Can anyone please explain why the third query below is orders of magnitude slower than the others when it oughtn't to take any longer than doing the first two in sequence?
var data = Enumerable.Range(0, 10000).Select(x => new { Index = x, Value = x + " is the magic number"}).ToList();
var test1 = data.Select(x => new { Original = x, Match = data.Single(y => y.Value == x.Value) }).Take(1).Dump();
var test2 = data.Select(x => new { Original = x, Match = data.Single(z => z.Index == x.Index) }).Take(1).Dump();
var test3 = data.Select(x => new { Original = x, Match = data.Single(z => z.Index == data.Single(y => y.Value == x.Value).Index) }).Take(1).Dump();
EDIT: I've added a .ToList() to the original data generation because I don't want any repeated generation of the data clouding the issue.

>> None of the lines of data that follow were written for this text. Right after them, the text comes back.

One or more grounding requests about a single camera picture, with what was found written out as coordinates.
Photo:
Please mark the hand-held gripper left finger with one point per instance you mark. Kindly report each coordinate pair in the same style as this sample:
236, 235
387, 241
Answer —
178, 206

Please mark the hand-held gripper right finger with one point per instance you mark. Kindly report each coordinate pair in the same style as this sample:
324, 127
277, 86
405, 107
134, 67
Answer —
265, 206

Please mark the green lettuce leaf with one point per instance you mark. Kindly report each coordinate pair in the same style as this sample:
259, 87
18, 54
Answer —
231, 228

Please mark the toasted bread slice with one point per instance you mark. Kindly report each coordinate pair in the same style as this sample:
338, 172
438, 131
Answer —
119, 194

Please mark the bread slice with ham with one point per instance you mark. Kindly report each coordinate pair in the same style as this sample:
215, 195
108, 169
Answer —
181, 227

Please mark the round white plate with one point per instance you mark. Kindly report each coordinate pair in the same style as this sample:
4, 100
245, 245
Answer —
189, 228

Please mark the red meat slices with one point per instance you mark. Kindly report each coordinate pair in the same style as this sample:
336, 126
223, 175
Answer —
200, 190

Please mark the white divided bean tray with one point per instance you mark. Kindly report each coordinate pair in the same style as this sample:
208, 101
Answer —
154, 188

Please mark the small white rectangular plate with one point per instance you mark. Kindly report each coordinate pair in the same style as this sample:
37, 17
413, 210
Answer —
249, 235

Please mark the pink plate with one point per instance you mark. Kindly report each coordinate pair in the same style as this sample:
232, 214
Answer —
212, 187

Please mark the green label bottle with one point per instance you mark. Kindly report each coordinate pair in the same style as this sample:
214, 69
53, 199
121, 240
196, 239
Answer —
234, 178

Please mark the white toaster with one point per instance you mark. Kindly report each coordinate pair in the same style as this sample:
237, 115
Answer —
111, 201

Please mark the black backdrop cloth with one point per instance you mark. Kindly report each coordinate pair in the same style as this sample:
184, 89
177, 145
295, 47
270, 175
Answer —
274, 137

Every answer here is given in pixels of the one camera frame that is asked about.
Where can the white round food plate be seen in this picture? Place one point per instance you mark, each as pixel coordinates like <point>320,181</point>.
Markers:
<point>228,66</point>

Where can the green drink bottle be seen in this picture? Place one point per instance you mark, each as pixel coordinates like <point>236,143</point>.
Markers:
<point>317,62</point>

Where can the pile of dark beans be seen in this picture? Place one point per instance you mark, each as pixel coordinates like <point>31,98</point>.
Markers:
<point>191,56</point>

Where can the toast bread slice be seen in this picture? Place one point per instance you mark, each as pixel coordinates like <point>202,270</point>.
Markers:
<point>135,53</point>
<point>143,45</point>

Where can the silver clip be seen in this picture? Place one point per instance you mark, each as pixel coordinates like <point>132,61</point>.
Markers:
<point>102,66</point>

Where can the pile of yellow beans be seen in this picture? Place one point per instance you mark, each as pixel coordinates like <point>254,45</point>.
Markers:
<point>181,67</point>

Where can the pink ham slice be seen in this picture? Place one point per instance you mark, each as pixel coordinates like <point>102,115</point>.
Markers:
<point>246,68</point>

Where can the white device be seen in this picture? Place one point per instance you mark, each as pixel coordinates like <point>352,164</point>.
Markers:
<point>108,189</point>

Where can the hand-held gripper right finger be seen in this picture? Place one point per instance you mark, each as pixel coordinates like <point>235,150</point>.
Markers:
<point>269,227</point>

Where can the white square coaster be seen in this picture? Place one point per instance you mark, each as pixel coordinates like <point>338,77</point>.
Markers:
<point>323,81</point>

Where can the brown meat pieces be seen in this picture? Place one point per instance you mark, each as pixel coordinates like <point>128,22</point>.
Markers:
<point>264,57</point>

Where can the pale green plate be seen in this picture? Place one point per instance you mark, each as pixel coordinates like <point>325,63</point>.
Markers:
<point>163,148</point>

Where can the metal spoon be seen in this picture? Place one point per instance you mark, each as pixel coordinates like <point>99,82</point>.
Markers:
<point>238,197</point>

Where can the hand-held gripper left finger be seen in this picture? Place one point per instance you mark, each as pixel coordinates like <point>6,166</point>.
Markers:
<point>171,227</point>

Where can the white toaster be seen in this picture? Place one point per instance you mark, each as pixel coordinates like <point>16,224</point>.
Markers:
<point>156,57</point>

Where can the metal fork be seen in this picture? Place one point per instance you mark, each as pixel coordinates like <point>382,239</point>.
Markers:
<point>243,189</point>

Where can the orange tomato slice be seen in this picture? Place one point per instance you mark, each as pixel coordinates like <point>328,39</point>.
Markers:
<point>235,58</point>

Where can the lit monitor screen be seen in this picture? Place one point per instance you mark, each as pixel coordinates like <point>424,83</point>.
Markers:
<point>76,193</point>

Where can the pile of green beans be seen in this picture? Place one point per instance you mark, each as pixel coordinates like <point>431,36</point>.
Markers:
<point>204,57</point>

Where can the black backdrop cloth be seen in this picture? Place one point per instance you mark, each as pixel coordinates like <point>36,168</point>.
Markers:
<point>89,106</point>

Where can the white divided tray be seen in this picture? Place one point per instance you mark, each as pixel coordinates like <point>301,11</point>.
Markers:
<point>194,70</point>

I'm just trying to understand why this code is so slow by the way, not looking for faster alternative, unless it sheds some light on the matter. I would have thought that if Linq is lazily evaluated and I'm only looking for the first item (Take(1)) then test3's:
data.Select(x => new { Original = x, Match = data.Single(z => z.Index == data.Single(y => y.Value == x.Value).Index) }).Take(1);
could reduce to:
data.Select(x => new { Original = x, Match = data.Single(z => z.Index == 1) }).Take(1)

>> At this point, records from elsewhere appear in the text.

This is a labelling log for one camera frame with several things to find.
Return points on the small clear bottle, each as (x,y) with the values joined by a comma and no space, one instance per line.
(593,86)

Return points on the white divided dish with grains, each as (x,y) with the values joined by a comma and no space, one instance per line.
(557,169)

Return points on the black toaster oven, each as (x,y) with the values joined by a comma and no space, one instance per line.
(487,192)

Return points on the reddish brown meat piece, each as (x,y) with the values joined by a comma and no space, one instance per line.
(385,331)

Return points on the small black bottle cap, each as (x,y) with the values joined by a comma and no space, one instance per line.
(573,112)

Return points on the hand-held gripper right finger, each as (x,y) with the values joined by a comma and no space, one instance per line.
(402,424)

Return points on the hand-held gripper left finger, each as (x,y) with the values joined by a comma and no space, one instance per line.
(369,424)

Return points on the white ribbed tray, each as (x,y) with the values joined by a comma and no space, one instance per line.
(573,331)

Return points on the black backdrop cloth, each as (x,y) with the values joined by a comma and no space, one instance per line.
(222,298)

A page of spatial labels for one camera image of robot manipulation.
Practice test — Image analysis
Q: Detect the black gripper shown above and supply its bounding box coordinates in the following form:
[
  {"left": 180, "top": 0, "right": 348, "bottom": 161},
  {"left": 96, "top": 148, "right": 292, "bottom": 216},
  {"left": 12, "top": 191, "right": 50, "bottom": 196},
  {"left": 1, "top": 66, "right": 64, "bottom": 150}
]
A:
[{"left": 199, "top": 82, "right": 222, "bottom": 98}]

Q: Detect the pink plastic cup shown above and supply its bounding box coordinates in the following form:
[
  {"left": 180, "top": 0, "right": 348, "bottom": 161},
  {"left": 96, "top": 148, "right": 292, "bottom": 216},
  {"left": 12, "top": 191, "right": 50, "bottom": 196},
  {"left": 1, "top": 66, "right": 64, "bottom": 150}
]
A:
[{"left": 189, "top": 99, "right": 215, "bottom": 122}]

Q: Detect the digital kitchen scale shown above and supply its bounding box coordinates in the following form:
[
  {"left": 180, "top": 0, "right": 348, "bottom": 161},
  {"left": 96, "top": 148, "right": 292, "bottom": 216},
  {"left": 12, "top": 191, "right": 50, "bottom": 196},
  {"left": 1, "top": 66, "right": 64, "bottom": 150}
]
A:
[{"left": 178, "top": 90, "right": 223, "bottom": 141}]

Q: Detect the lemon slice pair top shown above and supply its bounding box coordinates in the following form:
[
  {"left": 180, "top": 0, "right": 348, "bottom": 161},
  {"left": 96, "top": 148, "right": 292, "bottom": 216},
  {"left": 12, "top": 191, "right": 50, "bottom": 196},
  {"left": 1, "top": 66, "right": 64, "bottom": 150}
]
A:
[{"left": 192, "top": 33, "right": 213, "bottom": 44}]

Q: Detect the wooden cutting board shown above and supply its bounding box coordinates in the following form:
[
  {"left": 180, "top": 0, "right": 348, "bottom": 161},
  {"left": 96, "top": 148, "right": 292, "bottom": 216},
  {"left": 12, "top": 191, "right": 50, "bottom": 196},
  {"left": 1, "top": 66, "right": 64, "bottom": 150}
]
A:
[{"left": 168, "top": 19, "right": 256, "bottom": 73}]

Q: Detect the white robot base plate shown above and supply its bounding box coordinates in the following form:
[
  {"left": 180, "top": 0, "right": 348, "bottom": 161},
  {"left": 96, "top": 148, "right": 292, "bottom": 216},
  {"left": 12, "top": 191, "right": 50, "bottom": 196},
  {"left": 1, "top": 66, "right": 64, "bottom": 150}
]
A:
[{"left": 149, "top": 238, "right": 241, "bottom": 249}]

in O(N) as the first item in data is successfully matched after one full scan of the data by the inner Single(), leaving one more sweep of the data by the remaining Single(). So still all O(N).
It's evidently being processed in a more long winded way but I don't really understand how or why.
Test3 takes a couple of seconds to run by the way, so I think we can safely assume that if your answer features the number 10^16 you've made a mistake somewhere along the line.